Rede zur Lage der EU Von der Leyen will EU-Klimaziel verschärfen
EU-Kommissionspräsidentin von der Leyen hat gefordert, dass 55 Prozent CO2-Emissionen bis zum Jahr 2030 eingespart werden sollen. Sie schlug diese Verschärfung in ihrer Rede zur Lage der EU vor. Dieses Ziel sei "ehrgeizig, aber machbar".
EU-Kommissionspräsidentin Ursula von der Leyen fordert, die Treibhausgase der Europäischen Union bis 2030 um mindestens 55 Prozent unter den Wert von 1990 zu bringen. Die drastische Verschärfung des EU-Klimaziels schlug von der Leyen in ihrer Rede zur Lage der Europäischen Union in Brüssel vor.
Bisher lautet das offizielle Ziel minus 40 Prozent. Die Verschärfung auf "mindestens 55 Prozent" soll helfen, das Pariser Klimaschutzabkommen einzuhalten und die gefährliche Überhitzung der Erde zu stoppen. Das neue Ziel muss aber in den nächsten Wochen noch mit dem EU-Parlament und den EU-Staaten geklärt werden.
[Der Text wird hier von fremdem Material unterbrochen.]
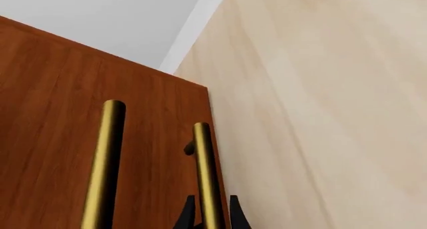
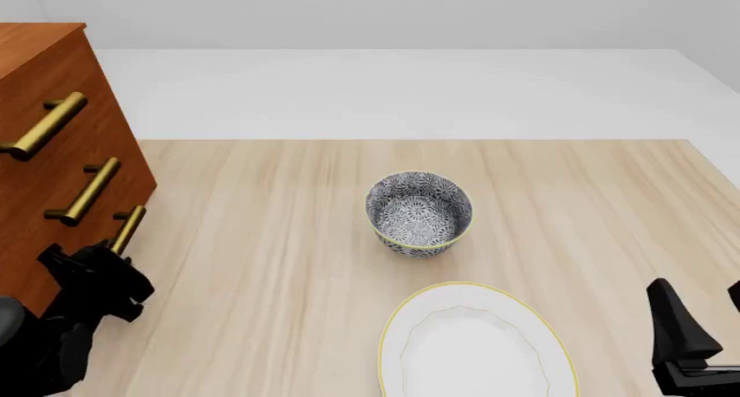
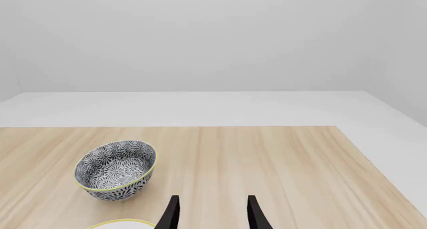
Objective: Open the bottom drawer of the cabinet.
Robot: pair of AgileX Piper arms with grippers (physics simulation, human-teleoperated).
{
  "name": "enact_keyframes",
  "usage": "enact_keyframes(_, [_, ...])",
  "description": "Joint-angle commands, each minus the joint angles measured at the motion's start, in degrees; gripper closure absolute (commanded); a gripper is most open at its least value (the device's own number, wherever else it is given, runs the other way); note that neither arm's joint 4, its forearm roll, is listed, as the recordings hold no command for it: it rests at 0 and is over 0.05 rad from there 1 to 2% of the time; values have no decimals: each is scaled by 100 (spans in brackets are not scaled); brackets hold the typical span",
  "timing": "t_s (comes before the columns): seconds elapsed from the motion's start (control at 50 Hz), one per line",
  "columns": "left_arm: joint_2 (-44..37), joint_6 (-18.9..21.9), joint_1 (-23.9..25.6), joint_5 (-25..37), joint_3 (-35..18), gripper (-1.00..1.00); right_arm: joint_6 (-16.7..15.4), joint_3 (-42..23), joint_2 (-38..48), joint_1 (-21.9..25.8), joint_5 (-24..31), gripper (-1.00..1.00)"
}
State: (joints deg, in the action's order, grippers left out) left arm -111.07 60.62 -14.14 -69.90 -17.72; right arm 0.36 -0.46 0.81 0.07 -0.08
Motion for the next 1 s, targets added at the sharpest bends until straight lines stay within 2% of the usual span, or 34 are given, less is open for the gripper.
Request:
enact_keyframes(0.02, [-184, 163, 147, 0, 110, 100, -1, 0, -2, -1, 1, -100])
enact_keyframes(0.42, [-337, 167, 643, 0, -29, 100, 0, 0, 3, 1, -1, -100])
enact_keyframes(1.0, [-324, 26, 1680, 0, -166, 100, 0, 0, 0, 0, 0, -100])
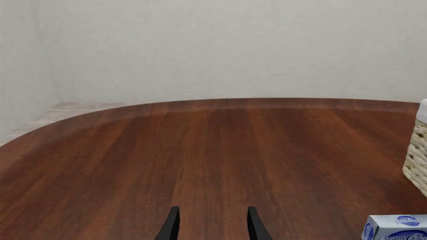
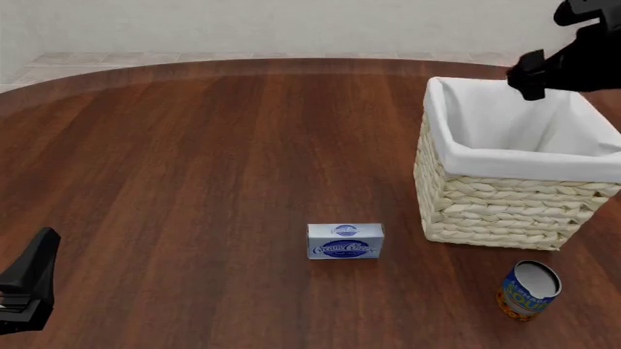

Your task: Pick up the tomato sauce, and put it in the basket.

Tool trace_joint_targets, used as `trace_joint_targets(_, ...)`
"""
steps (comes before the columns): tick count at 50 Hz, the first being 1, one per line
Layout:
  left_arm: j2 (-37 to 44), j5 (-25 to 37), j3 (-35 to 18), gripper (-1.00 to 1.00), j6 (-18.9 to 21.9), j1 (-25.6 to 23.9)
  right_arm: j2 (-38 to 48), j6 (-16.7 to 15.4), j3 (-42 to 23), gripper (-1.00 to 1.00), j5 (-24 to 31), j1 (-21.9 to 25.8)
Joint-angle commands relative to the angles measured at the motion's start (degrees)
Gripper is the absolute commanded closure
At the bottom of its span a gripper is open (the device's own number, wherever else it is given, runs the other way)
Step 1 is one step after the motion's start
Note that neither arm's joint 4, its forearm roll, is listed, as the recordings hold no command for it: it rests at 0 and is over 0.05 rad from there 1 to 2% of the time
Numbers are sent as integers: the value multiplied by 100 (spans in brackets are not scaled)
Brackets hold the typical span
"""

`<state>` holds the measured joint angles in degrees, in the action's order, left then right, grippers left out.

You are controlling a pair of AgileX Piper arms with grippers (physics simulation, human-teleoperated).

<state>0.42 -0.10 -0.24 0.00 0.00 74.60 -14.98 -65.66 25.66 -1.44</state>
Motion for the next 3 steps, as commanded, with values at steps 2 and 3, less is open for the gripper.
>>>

Investitionen in Milliardenhöhe
Von der Leyen sagte, sie wisse, dass einigen diese Erhöhung des Einsparziels zu viel sei und anderen nicht genug. Doch habe die Folgenabschätzung der EU-Kommission eindeutig ergeben, dass die Wirtschaft und Industrie die Verschärfung bewältigen könnten. Aus ihrer Sicht sei die Zielvorgabe ehrgeizig, machbar und gut für Europa.Das neue Ziel würde drastische zusätzliche Anstrengungen im Klimaschutz bedeuten. Geschafft wurden in den 29 Jahren von 1990 bis 2019 nach Angaben der EU-Kommission rund 25 Prozent Minderung. Für das neue Ziel bleiben weniger als zehn Jahre.
Bereits vergangene Woche war ein "Klimazielplan" der Kommission bekannt geworden, der die anvisierte Verschärfung ausführlich begründete. Die Investitionen in Energieproduktion und -nutzung müssten im Vergleich zu den vergangenen zehn Jahren um jährlich 350 Milliarden Euro gesteigert werden, heißt es in dem Papier. Der Verbrauch von Kohle soll im Vergleich zu 2015 um 70 Prozent sinken, der Anteil von erneuerbaren Energien am gesamten Energieverbrauch auf bis zu 40 Prozent steigen.
Scharfe Kritik an Polen
Die Kommissionspräsidenten kündigte in ihrer Rede an, einen EU-Beauftragten für den Kampf gegen Rassismus ernennen zu wollen. So solle das Thema "ganz oben auf unserer Agenda gehalten werden", sagte von der Leyen. Brüssel werde gegen jegliche Art der Diskriminierung vorgehen, "egal ob wegen Rasse, Religion, Geschlecht oder Sexualität", sagte von der Leyen.
In diesem Zusammenhang erteilte sie der Diskriminierung von sexuellen und anderen Minderheiten in der Europäischen Union eine scharfe Absage. Mit Blick auf die Aktionen polnischer Gemeinden gegen Schwule und Lesben sagte von der Leyen: "Sogenannte LGBTQI-freie Zonen sind Zonen, in denen der Respekt vor Mitmenschen abhanden gekommen ist. Dafür gibt es in unserer Union keinen Platz." Sie werde sich vielmehr für eine Stärkung der Rechte Homosexueller einsetzen.
Von der Leyen pocht auf multilaterale Systeme
Mit Sorge blickte die EU-Chefin auf Weltgesundheitsorganisation (WHO) und der Welthandelsorganisation (WTO). Die EU müsse dort in Sachen Reformen vorangehen, sagte sie. Die Wiederbelebung des multilateralen Systems sei noch nie so dringend gewesen. Das globale System sei in eine schleichende Lähmung geraten. "Großmächte ziehen sich entweder aus Institutionen zurück oder nehmen sie als Geiseln für ihre eigenen Interessen", kritisierte von der Leyen.